Take the data from its first line. Print each line exactly until the line containing "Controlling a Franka" has been printed too.
──────────────────────────────
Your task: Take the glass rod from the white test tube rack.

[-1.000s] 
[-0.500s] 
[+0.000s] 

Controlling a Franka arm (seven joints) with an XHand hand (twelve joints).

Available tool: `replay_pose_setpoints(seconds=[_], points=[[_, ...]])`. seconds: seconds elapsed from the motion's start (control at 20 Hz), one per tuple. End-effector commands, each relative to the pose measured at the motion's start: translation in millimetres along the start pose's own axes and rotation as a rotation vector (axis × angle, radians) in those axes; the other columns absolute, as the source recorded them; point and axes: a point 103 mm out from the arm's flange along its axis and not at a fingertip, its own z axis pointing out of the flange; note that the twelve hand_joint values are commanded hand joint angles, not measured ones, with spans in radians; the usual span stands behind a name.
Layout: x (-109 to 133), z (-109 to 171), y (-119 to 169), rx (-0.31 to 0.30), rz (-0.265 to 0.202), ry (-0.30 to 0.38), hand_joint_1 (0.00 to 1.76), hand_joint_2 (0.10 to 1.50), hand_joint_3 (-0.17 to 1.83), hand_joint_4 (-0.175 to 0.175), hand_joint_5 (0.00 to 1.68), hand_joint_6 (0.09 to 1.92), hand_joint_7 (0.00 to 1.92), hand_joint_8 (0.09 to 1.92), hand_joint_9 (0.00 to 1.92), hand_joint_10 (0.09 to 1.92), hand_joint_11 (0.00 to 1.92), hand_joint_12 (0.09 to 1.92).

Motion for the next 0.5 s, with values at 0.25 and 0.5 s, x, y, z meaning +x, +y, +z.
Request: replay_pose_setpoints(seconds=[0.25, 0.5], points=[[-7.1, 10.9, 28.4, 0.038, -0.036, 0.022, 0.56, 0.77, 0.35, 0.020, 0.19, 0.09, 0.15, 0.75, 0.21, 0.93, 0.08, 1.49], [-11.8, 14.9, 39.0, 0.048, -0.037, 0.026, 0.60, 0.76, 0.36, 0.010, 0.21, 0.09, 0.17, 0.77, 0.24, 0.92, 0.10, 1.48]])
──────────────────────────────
_TASK ANSWER_
Your task: Take the glass rod from the white test tube rack.

[-1.000s] 
[-0.500s] 
[+0.000s] 

Controlling a Franka arm (seven joints) with an XHand hand (twelve joints).

The reply to this exercise is complete.